Once the first level is decided let’s choose the second level, again following intuition, the second level has to be either one with zero dependencies or one which is dependent only on the level we chose on the previous step.
For the third level, we can choose either a level that has zero dependencies or one which is dependent only on our first level or which is dependent only on our second level or which is dependent only on our first and second level. Can you spot the pattern here?
This is called topological sorting.
Let’s convert the whole problem into a graph where each level is a vertex, and there is a directed node from level u to level v, if u is dependent on level v. The graph for the above chart then looks like this:
According to the problem, to reach vertex four we first need to reach all the vertices that four has a directed edge to. This reminds us of depth-first search (DFS). When run from any vertex v, DFS goes to all the vertices reachable from v. If, for every DFS call, we can store the current vertex in a list, then we get the topological sorting of the graph. This is exactly what we want.

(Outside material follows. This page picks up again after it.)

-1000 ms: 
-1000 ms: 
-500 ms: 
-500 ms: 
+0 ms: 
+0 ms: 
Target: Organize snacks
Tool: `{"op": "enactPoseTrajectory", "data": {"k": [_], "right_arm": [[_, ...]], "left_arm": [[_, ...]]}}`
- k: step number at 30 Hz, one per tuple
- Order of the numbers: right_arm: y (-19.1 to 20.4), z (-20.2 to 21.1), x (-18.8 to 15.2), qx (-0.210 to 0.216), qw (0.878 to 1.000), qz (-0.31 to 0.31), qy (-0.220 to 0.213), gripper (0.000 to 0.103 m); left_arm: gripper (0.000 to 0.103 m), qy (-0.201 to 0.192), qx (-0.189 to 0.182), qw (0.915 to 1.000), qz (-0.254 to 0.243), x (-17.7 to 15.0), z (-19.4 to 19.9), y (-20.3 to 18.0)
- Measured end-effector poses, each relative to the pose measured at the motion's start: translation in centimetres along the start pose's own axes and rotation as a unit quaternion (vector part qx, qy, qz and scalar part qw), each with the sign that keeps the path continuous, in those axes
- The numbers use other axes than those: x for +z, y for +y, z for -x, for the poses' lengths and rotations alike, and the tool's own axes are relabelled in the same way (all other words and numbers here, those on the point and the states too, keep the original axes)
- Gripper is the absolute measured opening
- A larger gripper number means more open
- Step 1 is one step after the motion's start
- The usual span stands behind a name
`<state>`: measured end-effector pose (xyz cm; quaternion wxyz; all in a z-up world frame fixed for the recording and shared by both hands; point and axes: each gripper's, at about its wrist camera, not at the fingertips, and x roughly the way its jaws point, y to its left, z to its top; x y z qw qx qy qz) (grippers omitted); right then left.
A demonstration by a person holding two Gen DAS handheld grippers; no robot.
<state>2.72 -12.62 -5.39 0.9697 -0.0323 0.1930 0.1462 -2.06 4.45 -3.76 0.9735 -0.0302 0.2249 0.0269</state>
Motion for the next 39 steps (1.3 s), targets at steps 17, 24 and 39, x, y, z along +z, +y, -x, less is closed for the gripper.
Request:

The main algorithm for that would be:
DFS()
Iterate over all the vertices of the graph
If the current vertex is not marked:
Recursively call DFS() on the neighbors of this vertex
Insert this vertex on a global list
Implementation in C++
1
2
3
4
5
6
7
8
9
10
11
12
13
14
15
16
17
18
19
20
21
22
23
24
vector < vector < int >> adj; // adjacency list containing the graph
vector < int > order;
vector < bool > marked;
void DFS(int idx) {
marked[idx] = true;
for (int neighbors: adj[idx])
if (!marked[neighbors])
DFS(neighbors)
order.push_back(idx);
}
void topologicalSort(int n) {
marked.assign(n + 1, false);
for (int i = 1; i < n; i++)
if (!marked[i])
DFS(i);
// "order" now stores the topo sort.
// Do the further required operations with order
}
The only condition for topological sort to exist is that the graph should be acyclic, i.e, there should not be a cycle in the graph. It’s easy to see why that is true, we are traversing from a vertex to all its dependencies but in the case of a cycle, the vertex itself becomes one of its dependencies and thus contradicts the algorithm.
Problems involving topological sorting are easy to spot and the algorithm can be applied quickly. One just has to look for patterns, such as if any job can be achieved only after some other certain jobs are completed and make sure the resulting graph is acyclic. Problems employing just topological sort can easily be solved and are therefore standard, but a lot of beautiful problems can be created in which finding the topo-order is just a small step required to achieve the final answer.